[Data for review]
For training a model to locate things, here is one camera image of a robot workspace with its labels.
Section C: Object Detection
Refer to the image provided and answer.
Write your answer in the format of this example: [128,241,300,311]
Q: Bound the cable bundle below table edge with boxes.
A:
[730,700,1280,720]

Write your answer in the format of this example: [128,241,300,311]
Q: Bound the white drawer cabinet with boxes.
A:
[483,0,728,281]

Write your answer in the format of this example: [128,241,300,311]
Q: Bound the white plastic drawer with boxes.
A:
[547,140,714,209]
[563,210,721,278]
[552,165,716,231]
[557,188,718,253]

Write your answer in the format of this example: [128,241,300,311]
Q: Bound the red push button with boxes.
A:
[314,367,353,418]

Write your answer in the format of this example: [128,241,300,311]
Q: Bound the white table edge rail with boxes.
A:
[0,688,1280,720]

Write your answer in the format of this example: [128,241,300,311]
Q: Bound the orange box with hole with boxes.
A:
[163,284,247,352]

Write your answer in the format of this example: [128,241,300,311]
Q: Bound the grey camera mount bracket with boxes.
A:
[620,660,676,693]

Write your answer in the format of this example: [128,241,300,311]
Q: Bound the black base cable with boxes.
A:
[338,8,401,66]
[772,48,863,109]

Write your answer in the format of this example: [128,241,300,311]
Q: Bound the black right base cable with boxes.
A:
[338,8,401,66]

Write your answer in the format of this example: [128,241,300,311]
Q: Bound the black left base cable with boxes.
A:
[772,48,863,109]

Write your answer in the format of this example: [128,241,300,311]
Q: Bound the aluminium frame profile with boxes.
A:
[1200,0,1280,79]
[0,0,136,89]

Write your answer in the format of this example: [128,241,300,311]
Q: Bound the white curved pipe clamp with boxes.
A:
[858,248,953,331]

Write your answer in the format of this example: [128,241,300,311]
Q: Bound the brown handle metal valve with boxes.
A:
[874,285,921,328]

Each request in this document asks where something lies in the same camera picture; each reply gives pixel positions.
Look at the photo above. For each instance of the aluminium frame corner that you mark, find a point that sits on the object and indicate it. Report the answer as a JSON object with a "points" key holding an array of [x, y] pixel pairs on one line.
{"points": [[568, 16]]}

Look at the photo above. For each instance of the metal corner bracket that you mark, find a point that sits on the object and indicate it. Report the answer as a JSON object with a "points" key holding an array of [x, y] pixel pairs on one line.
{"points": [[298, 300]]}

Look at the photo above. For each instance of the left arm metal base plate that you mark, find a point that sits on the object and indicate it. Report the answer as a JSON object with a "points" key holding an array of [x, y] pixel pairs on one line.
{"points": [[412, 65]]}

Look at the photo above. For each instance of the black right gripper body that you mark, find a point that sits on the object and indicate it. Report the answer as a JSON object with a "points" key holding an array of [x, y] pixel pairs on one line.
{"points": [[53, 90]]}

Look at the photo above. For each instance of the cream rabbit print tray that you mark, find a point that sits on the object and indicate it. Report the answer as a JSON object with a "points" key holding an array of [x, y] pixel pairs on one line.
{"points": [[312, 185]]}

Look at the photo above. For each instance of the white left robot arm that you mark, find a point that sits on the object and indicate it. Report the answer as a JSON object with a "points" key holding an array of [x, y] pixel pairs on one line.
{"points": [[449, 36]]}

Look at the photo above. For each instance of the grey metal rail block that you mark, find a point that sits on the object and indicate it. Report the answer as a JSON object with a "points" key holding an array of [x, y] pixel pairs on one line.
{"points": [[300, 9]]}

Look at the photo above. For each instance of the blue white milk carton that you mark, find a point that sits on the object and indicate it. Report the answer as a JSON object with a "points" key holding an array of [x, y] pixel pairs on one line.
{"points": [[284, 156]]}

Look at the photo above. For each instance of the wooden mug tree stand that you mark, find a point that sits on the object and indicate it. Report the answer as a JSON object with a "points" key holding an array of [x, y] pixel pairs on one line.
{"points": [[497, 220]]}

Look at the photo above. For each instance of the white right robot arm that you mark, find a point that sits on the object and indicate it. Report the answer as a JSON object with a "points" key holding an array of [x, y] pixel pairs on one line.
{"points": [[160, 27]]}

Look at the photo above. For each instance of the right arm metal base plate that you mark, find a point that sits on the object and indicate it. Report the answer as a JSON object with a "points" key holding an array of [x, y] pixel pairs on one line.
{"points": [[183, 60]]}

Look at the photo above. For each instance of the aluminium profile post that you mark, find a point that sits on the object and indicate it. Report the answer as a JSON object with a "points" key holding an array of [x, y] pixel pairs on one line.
[/Data for review]
## What to do:
Show all lines from the data that contain "drawer".

## Task answer:
Q: Bound the white drawer cabinet with boxes.
Q: Bound the white plastic drawer with boxes.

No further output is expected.